(DATA)
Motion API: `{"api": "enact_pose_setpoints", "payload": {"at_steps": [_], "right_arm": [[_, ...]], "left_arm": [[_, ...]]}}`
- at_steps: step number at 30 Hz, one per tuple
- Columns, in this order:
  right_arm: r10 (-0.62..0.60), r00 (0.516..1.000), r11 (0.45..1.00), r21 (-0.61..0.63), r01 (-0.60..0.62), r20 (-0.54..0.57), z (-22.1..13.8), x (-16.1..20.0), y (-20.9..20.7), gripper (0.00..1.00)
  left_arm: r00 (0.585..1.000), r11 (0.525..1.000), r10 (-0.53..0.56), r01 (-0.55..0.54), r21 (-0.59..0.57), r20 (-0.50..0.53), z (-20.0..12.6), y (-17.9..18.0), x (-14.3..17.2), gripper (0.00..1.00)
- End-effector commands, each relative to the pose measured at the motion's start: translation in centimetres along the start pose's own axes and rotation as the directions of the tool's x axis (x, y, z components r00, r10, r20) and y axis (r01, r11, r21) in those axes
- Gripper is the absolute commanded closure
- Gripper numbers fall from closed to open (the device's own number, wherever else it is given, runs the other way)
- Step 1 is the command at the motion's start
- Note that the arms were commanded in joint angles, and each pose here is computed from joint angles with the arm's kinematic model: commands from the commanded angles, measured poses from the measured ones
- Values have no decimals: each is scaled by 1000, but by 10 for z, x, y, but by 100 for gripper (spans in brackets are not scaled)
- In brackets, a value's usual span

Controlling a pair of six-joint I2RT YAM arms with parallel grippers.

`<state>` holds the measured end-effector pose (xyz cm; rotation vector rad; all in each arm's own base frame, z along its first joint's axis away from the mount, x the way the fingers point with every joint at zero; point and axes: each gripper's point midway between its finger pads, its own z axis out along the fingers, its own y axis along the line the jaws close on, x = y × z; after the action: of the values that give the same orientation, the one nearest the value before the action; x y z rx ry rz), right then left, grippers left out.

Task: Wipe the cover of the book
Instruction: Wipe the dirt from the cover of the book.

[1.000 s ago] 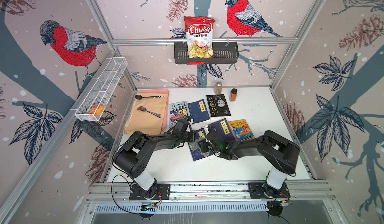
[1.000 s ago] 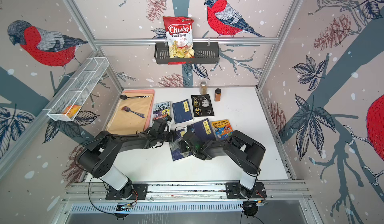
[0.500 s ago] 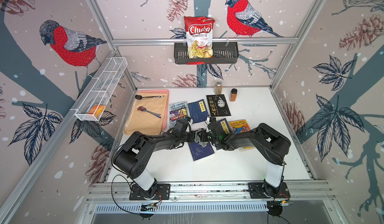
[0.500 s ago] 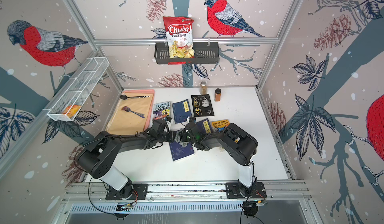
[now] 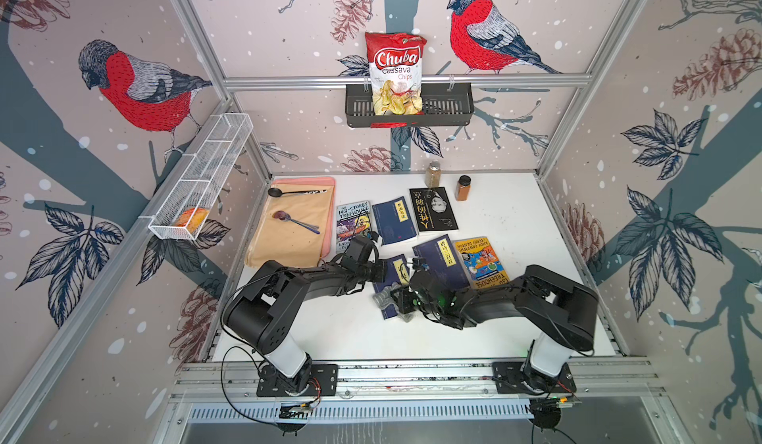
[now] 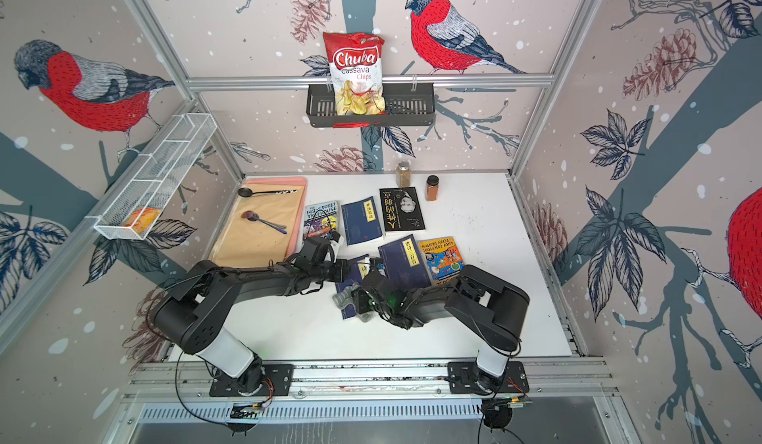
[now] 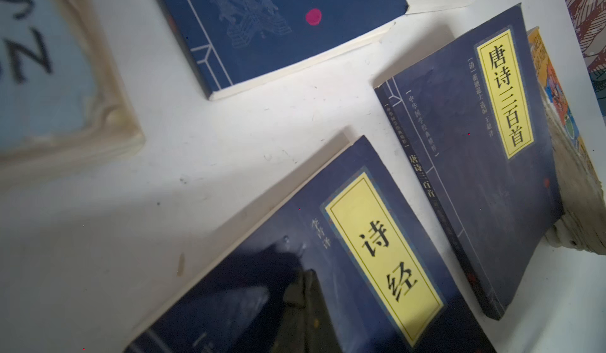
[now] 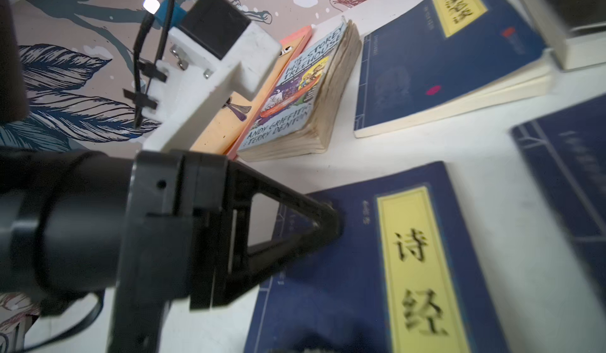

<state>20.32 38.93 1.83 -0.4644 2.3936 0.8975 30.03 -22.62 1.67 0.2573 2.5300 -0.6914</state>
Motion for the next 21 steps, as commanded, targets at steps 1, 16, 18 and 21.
{"api": "enact_pose_setpoints", "payload": {"at_steps": [1, 16, 18, 21], "right_arm": [[37, 978, 986, 169, -2, -206, 19, 43, -51, 97], [52, 952, 993, 115, -18, -302, -24, 106, -38, 96], [42, 957, 994, 108, -12, -286, -10, 93, -39, 96], [32, 968, 994, 108, -5, -250, 11, 68, -44, 97]], "left_arm": [[979, 984, -75, 42, -175, -187, -7, 39, 57, 100], [982, 983, -94, 65, -171, -163, -10, 42, 53, 100], [982, 983, -95, 66, -173, -164, -9, 42, 54, 100], [982, 983, -99, 71, -167, -160, -8, 43, 53, 100]]}}
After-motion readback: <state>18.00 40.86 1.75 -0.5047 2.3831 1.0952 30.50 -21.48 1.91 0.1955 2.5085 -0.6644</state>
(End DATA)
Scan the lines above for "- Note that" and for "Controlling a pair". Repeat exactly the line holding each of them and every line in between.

**SOLUTION:**
- Note that the arms were commanded in joint angles, and each pose here is computed from joint angles with the arm's kinematic model: commands from the commanded angles, measured poses from the measured ones
- Values have no decimals: each is scaled by 1000, but by 10 for z, x, y, but by 100 for gripper (spans in brackets are not scaled)
- In brackets, a value's usual span

Controlling a pair of six-joint I2RT YAM arms with parallel grippers.

With that, the answer is finished.